Sankritçe'de (Hint-Avrupa dillerinin ağababası olan dil) en eski kelimelerden biri olan iksir, bu anadilden türeyen Yunancaya da Esir olarak geçmiştir. Türkçede de iksir hatta eliksir kullanılmaktadır (Ab-ı Hayat İksiri ve eczacılıkta sıvı hazırlamak için kullanılan eliksir gibi kullanılmaktadır).
Ayetleri anımsayalım:

"Allah Arş'ı İSTİVA etti. O'nun arş'ı SU (Ma) üzerindeydi...". İşte bu sıvı Esir'dir... Araştırırsanız "Ma" su kelimesi Kur'an'da inanılmaz sayıda geçmektedir. Burada vurgulanan ikinci, üçüncü anlamlar "ESİR" üzerinedir. Ma=Esir'i derin meal olarak ve gönül rahatlığıyla benimseyiniz. Teminatımız yine Kur'an'dır.

Kur'an'da bu Sankritçe'den alınan kelime sayısı 2000 (üç harf esasına göre Türevleriyle 60 bin) üzerindedir ki, Araplar daha önce bu kelimeleri (Kevser, Dünya, Burç, Cennet, Can, Kalem vb.) bilmiyorlardı. İlk kez vahy yoluyla Resulullah'tan duydular. Halen de anlamış değillerdir.

Bu bir ADALETTİR. Şöyle ki: Hucurat 14. ayete ve tevafuku olan Tevbe-97'ye bakarsanız: "Araplar kâfirlikte ve münafıklıkta tüm dünya milletlerinin en
azgınıdırlar. Allah’ın resulüne indirdiği Kur'an'ı kendi ana dilleri olan ARAPÇA olduğu halde, tüm milletler içinde EN AZ anlayanlardır. İman asla kalplerine inmemiştir, sadece Ebu Süfyani ile birlikte silahlarını teslim etmiş, teslim olmuşlardır, Müslüman olamamışlardır".

Önceki bir Chat'imde:

1. Yahudilerin dünyalara üstün kılındığını, ama bunun LANETLENMELERİ yüzünden övünülecek bir yanı bırakılmadığını, (Lanetli ağaç ve Şeytan ile birlikte) ÜÇ LANETTEN biri olduğunu bildirmiştim.

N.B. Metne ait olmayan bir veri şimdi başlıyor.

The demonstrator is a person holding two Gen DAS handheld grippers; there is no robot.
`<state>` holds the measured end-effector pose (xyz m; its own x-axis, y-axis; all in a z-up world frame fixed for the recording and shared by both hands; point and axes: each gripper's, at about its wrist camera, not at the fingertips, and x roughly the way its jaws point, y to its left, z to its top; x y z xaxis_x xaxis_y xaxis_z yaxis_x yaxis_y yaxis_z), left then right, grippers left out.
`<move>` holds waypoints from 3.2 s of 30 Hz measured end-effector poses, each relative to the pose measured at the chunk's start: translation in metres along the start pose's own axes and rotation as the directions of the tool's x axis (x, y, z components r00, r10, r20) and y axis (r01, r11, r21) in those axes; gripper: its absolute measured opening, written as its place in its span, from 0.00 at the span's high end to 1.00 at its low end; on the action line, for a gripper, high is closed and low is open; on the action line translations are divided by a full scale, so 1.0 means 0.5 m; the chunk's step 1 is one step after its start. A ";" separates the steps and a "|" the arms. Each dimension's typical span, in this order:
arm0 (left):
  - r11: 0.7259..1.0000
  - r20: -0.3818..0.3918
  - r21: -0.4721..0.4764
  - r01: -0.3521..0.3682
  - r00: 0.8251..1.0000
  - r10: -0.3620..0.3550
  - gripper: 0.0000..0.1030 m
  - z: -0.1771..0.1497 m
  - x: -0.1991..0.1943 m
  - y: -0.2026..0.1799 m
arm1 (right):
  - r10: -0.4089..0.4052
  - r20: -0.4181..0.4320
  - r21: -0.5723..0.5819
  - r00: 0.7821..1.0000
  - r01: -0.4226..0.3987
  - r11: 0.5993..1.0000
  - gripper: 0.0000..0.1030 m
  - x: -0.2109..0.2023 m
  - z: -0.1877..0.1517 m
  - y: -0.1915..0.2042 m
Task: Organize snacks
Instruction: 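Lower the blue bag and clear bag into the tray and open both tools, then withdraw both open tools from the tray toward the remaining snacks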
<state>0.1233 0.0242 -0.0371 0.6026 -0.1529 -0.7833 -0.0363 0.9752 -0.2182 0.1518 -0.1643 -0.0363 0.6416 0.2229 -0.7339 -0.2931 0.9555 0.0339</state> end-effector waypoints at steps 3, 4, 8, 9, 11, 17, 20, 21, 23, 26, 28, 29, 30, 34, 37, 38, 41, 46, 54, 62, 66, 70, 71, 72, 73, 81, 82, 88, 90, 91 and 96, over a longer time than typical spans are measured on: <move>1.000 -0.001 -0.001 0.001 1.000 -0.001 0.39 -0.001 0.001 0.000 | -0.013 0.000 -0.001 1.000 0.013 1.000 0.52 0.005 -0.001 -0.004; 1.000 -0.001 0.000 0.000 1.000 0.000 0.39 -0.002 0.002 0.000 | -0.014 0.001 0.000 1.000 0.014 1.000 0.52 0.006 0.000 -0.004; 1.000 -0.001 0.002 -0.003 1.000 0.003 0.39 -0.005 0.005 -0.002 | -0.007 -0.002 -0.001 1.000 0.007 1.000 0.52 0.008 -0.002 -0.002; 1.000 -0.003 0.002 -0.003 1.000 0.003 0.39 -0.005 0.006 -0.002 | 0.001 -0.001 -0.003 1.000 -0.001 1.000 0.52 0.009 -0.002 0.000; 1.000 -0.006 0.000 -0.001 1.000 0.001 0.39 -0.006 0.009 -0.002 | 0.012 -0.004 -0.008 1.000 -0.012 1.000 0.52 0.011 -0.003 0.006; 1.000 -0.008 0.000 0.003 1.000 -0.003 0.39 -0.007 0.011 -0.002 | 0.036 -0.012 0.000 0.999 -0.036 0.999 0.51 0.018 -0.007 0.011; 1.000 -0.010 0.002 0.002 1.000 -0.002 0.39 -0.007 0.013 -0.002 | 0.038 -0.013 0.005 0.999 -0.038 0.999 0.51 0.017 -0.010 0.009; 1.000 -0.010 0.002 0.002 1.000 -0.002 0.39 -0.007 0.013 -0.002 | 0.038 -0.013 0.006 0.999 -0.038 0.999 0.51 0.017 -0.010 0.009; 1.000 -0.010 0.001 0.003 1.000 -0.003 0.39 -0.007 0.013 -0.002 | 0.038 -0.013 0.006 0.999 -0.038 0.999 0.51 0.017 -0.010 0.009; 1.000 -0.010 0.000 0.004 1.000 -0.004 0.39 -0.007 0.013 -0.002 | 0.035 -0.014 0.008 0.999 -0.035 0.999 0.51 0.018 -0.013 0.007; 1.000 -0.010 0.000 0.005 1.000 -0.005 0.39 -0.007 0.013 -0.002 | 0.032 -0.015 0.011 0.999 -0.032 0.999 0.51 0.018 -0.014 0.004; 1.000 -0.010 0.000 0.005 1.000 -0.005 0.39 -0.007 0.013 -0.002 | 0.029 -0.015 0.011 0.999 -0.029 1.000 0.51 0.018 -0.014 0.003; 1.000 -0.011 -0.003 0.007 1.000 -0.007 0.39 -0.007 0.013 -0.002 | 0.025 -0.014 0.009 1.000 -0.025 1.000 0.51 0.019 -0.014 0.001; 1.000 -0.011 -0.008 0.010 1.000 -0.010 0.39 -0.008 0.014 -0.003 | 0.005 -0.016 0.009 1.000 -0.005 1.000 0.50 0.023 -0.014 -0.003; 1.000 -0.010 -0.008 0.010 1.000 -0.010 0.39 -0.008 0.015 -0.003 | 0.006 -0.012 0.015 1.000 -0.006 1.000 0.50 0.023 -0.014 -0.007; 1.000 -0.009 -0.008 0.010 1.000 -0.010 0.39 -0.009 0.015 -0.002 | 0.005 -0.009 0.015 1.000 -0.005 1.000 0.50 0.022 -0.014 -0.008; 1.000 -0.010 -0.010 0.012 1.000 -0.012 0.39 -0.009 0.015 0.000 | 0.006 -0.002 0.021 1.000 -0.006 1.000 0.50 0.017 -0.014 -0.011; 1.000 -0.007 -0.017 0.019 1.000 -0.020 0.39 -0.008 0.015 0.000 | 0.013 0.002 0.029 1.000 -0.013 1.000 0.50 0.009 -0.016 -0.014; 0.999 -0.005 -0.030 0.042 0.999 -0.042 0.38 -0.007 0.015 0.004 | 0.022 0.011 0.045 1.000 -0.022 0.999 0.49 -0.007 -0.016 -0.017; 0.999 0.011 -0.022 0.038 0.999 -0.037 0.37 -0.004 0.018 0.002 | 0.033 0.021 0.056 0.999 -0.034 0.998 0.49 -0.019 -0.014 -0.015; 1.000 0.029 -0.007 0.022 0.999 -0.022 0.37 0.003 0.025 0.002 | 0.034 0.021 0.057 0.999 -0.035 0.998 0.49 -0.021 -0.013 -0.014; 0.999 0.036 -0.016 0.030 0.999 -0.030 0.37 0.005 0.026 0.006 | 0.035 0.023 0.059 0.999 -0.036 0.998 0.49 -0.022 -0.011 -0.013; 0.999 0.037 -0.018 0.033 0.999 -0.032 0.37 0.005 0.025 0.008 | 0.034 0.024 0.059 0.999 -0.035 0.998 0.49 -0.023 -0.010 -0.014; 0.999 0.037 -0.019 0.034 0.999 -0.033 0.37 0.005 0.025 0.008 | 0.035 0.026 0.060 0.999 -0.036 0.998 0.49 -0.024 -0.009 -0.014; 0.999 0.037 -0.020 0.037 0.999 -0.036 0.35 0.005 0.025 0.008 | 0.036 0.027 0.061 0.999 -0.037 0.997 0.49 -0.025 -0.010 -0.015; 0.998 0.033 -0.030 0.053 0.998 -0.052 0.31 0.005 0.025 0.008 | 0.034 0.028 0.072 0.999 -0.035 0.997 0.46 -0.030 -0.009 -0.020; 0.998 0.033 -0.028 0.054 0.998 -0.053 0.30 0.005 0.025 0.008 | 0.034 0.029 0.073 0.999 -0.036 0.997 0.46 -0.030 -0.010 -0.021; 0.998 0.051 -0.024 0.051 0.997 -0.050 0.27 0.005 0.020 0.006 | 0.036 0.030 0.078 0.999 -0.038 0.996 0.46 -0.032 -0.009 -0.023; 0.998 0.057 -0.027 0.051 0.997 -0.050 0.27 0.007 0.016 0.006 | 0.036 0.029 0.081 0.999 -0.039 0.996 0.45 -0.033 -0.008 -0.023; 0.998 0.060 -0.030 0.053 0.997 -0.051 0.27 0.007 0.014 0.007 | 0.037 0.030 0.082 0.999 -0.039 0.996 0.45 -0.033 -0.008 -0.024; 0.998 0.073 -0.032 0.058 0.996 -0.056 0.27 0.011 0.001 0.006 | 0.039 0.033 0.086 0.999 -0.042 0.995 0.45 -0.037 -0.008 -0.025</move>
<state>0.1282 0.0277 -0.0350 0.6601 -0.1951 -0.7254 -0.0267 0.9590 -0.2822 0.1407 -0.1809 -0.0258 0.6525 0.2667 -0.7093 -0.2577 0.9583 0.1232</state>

Gerçekten de binlerce yıldır, Beni İsrail Siyonizm (Sufyanizm) denen bir “Dünya Ekonomi İmparatorluğuyla” tüm Dünya’yı ekonomik olarak yönetmektedir. Paranın vicdanları satın alma gücü ile Dünya’nın krallarının memelerinden süt emmektedirler ve onları ölmeyecek kadar bir süt ile başbaşa bırakmışlardır. Ve Dünya yöneticiler birliğinin tamamı Yahudi efendilerinin GOYİM=Evcil hayvanlarıdır. Dünya onların KÜMESİ, AHIRI'dır. İnsanlığın tamamı da köleleridir. Üstünlükleri bu anlamdadır. Siyonizm (Yahudi sofizmi) kendilerini binlerce yıl, her dönemde bir tuğla koyarak bilgi birikimlerini ve deneyimlerini bir POLİTİK güç/tek kutup olarak sürdürmektedirler.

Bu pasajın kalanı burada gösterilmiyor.